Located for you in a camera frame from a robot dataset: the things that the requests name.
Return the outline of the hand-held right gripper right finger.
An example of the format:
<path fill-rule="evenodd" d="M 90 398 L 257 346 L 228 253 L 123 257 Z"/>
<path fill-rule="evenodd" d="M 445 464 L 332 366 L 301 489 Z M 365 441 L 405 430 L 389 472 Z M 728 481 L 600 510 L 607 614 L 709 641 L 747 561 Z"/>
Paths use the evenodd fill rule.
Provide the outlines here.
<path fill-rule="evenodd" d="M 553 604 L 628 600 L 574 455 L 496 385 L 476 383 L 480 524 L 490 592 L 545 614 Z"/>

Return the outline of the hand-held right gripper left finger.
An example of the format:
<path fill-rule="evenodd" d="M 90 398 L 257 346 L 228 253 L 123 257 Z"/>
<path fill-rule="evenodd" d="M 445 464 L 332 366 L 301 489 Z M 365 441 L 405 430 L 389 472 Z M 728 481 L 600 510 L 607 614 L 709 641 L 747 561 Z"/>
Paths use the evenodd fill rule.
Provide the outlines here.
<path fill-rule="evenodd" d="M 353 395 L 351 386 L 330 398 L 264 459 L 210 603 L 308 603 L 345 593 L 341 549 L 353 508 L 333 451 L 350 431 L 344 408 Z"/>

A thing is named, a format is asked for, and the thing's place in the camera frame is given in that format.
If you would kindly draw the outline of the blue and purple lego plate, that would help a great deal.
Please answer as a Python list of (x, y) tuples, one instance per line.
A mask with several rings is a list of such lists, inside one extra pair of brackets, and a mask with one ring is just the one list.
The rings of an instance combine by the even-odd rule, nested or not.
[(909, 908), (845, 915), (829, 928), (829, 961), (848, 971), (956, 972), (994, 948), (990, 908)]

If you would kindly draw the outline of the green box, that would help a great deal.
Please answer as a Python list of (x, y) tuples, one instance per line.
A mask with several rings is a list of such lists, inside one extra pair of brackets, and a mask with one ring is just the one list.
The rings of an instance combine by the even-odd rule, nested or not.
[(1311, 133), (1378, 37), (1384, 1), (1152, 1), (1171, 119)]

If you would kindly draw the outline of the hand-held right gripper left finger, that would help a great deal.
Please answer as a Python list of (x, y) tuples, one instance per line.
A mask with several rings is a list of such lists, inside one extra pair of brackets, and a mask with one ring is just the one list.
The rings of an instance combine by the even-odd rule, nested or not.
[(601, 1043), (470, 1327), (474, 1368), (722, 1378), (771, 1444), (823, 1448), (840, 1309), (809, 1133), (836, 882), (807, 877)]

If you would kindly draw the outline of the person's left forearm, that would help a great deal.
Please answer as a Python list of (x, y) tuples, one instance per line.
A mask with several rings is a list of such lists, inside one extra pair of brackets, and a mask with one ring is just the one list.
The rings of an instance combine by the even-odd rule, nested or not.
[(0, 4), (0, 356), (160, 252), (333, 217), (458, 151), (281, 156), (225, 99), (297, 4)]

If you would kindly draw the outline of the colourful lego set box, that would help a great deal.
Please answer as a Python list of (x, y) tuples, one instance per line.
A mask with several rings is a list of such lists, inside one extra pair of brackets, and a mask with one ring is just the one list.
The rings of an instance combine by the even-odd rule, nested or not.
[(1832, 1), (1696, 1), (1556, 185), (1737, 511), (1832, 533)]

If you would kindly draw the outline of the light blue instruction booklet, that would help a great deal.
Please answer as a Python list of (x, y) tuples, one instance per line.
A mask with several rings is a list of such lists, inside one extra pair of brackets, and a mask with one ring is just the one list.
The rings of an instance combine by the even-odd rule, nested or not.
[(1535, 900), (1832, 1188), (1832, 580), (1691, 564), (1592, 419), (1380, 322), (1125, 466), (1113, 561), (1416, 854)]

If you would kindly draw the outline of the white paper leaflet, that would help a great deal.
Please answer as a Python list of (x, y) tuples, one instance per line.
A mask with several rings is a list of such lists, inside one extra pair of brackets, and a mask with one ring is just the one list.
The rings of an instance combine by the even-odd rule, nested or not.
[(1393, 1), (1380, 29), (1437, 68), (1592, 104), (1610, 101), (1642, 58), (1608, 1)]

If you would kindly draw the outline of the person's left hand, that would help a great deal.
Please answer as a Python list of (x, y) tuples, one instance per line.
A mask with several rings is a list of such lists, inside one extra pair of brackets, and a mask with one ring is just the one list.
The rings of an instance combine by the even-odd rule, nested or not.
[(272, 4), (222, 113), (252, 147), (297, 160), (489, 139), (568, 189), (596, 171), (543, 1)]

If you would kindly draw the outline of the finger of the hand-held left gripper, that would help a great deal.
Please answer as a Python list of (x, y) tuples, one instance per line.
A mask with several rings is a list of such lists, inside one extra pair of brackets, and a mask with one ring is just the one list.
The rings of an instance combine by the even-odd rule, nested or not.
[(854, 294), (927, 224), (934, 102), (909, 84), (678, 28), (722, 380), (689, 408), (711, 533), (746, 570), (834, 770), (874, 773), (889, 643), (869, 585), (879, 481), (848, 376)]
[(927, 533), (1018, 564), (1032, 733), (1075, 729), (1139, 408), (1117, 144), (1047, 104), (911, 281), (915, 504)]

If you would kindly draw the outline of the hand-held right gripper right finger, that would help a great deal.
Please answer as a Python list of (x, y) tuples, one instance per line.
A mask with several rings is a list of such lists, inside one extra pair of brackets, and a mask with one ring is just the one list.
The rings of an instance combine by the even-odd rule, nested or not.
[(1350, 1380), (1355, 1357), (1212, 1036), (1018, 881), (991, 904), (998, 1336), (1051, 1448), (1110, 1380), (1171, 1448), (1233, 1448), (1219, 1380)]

++++++++++

> Problem:
If a line in the data above contains "kindly", return that line.

> Your solution:
If you would kindly draw the outline of the blue and purple lego plate, that would help a great deal.
If you would kindly draw the outline of the green box, that would help a great deal.
If you would kindly draw the outline of the hand-held right gripper left finger, that would help a great deal.
If you would kindly draw the outline of the person's left forearm, that would help a great deal.
If you would kindly draw the outline of the colourful lego set box, that would help a great deal.
If you would kindly draw the outline of the light blue instruction booklet, that would help a great deal.
If you would kindly draw the outline of the white paper leaflet, that would help a great deal.
If you would kindly draw the outline of the person's left hand, that would help a great deal.
If you would kindly draw the outline of the finger of the hand-held left gripper, that would help a great deal.
If you would kindly draw the outline of the hand-held right gripper right finger, that would help a great deal.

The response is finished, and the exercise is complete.